1. Primeiro Pilar da União: A Comunidade Europeia
A função da CE consiste em promover um desenvolvimento harmonioso e equilibrado das actividades económicas, um crescimento sustentável e não inflacionário que respeite o meio ambiente, um alto grau de convergência em matéria de resultados económicos, um alto nível de emprego e de protecção social, a elevação dos níveis e da qualidade de vida, assim como a coesão económica e socia, e a solidariedade.
O Tratado cria uma cidadania europeia. Será cidadão da União toda a pessoa nacional de um Estado-membro, tendo direito a circular e a residir livremente no território dos outros Estados-membros. Todo o cidadão da União que resida num Estado-membro do qual não seja nacional terá o direito de sufrágio activo e passivo nas eleições municipais ou nas eleições do PE nesse país, nas mesmas condições que os nacionais do mesmo.
A Comunidade actuará dentro dos limites das competências que lhe atribui o Tratado da União e dos seus objectivos.

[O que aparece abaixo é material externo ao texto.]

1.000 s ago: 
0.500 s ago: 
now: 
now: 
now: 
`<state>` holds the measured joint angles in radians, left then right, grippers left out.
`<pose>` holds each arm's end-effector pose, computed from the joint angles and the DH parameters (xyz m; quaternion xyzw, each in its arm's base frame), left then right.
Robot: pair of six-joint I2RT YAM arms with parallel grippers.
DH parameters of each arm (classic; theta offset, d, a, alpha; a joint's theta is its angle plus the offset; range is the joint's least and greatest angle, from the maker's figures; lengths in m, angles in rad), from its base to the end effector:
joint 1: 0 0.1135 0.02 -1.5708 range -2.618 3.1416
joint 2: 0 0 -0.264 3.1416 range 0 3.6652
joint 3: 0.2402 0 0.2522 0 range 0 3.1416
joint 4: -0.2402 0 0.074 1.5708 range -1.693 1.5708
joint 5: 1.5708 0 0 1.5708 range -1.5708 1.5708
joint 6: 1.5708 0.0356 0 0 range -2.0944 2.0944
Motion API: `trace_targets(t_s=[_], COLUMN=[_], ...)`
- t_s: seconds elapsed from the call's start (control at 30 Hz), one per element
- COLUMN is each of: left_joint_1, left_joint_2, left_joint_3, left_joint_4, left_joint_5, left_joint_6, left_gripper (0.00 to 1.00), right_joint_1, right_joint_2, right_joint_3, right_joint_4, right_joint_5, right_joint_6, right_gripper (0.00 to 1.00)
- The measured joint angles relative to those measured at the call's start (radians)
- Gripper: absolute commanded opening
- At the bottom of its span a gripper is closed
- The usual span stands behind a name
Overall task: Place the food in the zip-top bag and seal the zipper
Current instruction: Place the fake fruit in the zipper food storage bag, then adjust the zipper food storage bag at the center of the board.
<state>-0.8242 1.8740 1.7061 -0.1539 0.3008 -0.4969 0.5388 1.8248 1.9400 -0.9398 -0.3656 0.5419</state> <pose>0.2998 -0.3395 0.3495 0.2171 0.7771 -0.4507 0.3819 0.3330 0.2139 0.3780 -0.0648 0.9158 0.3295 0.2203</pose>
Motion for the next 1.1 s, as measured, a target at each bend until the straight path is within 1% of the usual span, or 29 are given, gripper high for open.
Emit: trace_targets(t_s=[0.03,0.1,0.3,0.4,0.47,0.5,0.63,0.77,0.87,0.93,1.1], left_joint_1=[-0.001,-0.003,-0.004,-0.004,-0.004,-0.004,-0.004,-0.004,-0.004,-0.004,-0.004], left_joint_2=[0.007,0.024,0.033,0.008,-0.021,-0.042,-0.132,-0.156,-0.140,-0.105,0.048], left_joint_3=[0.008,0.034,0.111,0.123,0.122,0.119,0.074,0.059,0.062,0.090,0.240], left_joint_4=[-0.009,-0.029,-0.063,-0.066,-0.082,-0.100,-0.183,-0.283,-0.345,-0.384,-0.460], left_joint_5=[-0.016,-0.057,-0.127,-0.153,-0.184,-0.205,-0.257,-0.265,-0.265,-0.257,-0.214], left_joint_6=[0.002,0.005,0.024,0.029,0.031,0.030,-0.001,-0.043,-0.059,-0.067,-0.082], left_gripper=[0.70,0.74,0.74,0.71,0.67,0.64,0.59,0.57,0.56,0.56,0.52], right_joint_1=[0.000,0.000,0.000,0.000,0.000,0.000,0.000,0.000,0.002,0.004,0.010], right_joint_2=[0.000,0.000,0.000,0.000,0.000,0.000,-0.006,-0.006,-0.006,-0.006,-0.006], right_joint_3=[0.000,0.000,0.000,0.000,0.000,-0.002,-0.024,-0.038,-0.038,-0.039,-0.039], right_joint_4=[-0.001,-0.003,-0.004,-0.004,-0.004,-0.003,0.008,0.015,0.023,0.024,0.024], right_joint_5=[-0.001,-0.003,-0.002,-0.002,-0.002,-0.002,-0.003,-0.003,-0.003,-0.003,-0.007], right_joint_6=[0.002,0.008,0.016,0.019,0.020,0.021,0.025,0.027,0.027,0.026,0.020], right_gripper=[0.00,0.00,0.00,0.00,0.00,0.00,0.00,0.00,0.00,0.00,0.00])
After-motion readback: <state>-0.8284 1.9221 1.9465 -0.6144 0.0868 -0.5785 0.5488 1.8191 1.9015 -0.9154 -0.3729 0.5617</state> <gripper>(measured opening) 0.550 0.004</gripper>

Nos domínios que não sejam da sua competência exclusiva, a Comunidade intervirá, conforme o Princípio da Subsidariedade, só na medida em que os objectivos da acção pretendida não possam ser alcançados de uma forma considerada suficiente pelos Estados-membros e, por conseguinte, possam ser melhor alcançados, devido à dimensão ou aos efeitos da acção contemplada a nível comunitário, como referimos acima. Nenhuma acção da Comunidade excederá o necessário para alcançar os objectivos do Tratado da União.
A Comunidade tem competência para formular políticas em 17 domínios:
1) Livre circulação de bens;
2) Agricultura;
3) Livre circulação de pessoas, serviços e capitais;
4) Transportes,
5) Competência, regime fiscal e aproximação de legislações;
6) Política económica e monetária (que constitui a chave da União Económica e Monetária);
7) Política comercial comum;
8) Política social, educação, formação e juventude;
9) Cultura;
10) Saúde pública;
11) Protecção do consumidor;
12) Redes transeuropeias;
13) Indústria;
14) Coesão;
15) Investigação e tecnologia;
16) Meio Ambiente, e
17) Desenvolvimento.
A realização das funções atribuídas à Comunidade, corresponderá ao PE, ao Conselho Europeu, à Comissão, ao Tribunal de Justiça e ao Tribunal de Contas. Cada instituição actuará dentro das competências atribuídas pelo Tratado. O Conselho e a Comissão serão assistidos por um Comité Económico e Social e por um Comité das Regiões, com funções consultivas. Como ajuste aos procedimentos previstos no Tratado da União, foi criado um Sistema Europeu de Bancos Centrais (SEBC) e um Banco Central Europeu (BCE).
2. Segundo pilar da União: a política externa e de segurança comum (PESC)
É definida e aplicada pela União e pelos seus Estados-membros. A União proseguirá os objectivos desta política, como, por exemplo, a munutenção da paz e o fortalecimento da segurança internacional, mediante uma cooperação sistemática entre os Estados-membros.
A União desenvolverá gradualmente "acções comuns" nos domínios em que os Estados-membros tenham importantes interesses em comum.
Quando seja considerado necessário o Conselho definirá uma "posição comum".
A PESC abarcará todas as questões relativas à segurança da UE, incluida a definição e desenvolvimento de uma política de defesa comum. A União da Europa Ocidental (UEO), que forma parte integrante do desenvolvimento da UE, está encarregada de elaborar e pôr em prática as decisões e acções da União, que tenham repercussões no âmbito da defesa. O Conselho, de comum acordo com a UEO, adoptará as medidas necessárias a tal efeito.
3. Terceiro Pilar da Unão: a Justiça e os Assuntos Internos
Para a realização dos fins da União, em particular, da livre circulação de pessoas, os Estados-membros consideram de interesse comum os seguintes domínios: em primeiro lugar, os assuntos relacionados com as fronteiras tal como as políticas em matéria de asilo, imigração, condições de acesso e circulação, residência, emigração ilegal e trabalho; em segundo lugar os assuntos transfronteiriços tal como a luta contra o terrorismo, o tráfego ilícito de drogas e a fraude à escala internacional, a cooperação judicial em matéria civil e em matéria penal, e a cooperação aduaneira.
Estas questões serão tratadas no pleno respeito pela Convenção Europeia para a Protecção dos Direitos Humanos e das Liberdades Fundamentais e da Convenção sobre o Estatuto dos Refugiados, e tendo em conta a protecção concedida pelos Estados-membros às pessoas perseguidas por motivos políticos. As disposições do Tratado não afectarão as responsabilidades dos Estados em matéria de manutenção da ordem pública e salvaguarda da segurança interna.